> [What to work on] Please retype the data in full and exactly; the pictures are not part of the copy.

> [Data excerpt]
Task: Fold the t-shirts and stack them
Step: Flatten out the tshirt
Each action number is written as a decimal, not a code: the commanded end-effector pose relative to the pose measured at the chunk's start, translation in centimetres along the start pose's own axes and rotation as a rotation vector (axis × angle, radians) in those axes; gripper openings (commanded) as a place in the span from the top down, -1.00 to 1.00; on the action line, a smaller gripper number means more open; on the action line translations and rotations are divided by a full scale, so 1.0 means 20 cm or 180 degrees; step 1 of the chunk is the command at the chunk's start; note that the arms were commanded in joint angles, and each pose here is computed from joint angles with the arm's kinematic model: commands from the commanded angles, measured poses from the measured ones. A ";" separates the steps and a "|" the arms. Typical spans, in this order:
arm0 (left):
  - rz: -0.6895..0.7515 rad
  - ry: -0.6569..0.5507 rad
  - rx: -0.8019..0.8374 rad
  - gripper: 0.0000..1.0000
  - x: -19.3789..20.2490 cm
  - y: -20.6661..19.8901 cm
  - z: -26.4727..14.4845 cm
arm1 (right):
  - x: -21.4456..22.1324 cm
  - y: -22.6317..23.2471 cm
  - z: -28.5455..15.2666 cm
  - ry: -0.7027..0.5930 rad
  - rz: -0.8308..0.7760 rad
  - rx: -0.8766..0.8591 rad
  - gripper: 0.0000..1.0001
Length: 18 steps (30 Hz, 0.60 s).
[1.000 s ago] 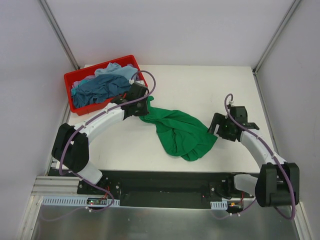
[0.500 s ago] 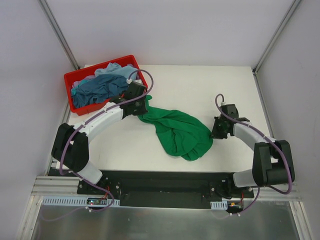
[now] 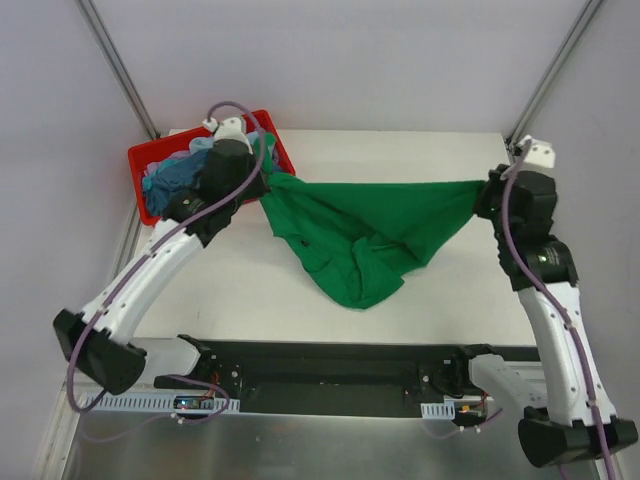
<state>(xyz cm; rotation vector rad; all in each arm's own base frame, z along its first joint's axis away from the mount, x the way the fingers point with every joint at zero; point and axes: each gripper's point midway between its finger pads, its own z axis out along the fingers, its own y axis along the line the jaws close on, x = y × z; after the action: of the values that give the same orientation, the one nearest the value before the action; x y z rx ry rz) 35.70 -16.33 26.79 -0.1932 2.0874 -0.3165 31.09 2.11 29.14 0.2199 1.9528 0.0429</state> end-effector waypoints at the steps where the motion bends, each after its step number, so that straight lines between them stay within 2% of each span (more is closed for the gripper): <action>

> [Exercise solution]
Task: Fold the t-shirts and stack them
Step: Flatten out the tshirt
Each action number is written as a decimal, not a code: the commanded end-effector pose relative to the pose measured at the chunk's start, translation in centimetres along the start pose's own axes and rotation as a rotation vector (axis × angle, radians) in those axes; gripper openings (commanded) as a place in the span from the top down, -1.00 to 1.00; on the action line, a smaller gripper number means more open; on the action line translations and rotations are divided by a full scale, so 1.0 means 20 cm or 180 degrees; step 1 of the chunk is the command at the chunk's start; note that the arms were commanded in joint angles, and each pose here is computed from joint angles with the arm's kinematic model: commands from the commanded angles, measured poses from the measured ones. A ";" separates the steps and a "|" the arms. Typical spans, in this order:
arm0 (left):
  - rz: -0.6895..0.7515 rad
  - ry: -0.6569..0.5507 rad
  - rx: -0.8019..0.8374 rad
  - gripper: 0.0000..1.0000
  - x: -19.3789..20.2490 cm
  - y: -20.6661..19.8901 cm
  - z: -26.4727..14.4845 cm
arm1 (right):
  - x: -21.4456..22.1324 cm
  - y: -22.6317..23.2471 cm
  - z: -28.5455..15.2666 cm
  - ry: -0.7027..0.5930 rad
  - rz: -0.8308..0.7760 rad
  - rx: -0.8766..0.8591 rad
  - gripper: 0.0000..1.0001
Length: 18 steps (30 Hz, 0.60 s).
[1.000 s ago] 
[0.500 s ago] 
[now] 
<state>(xyz cm; rotation vector rad; all in each arm's own base frame, z along its first joint's axis away from the mount, x the way the fingers point with every joint at zero; point and axes: each gripper's point midway between its finger pads, its own z axis out along the fingers, its own y axis along the line the jaws close on, x = y × z; after the action: of the values that give the same orientation, the one nearest the value before the action; x y z rx ry rz) 35.70 -16.33 26.79 -0.1932 2.0874 -0.3165 31.09 2.11 29.14 0.2199 1.9528 0.0429</state> end-effector waypoints at the steps where the motion bends, each after its step number, so that straight lines between them stay within 2% of each span (more is closed for the gripper): <action>

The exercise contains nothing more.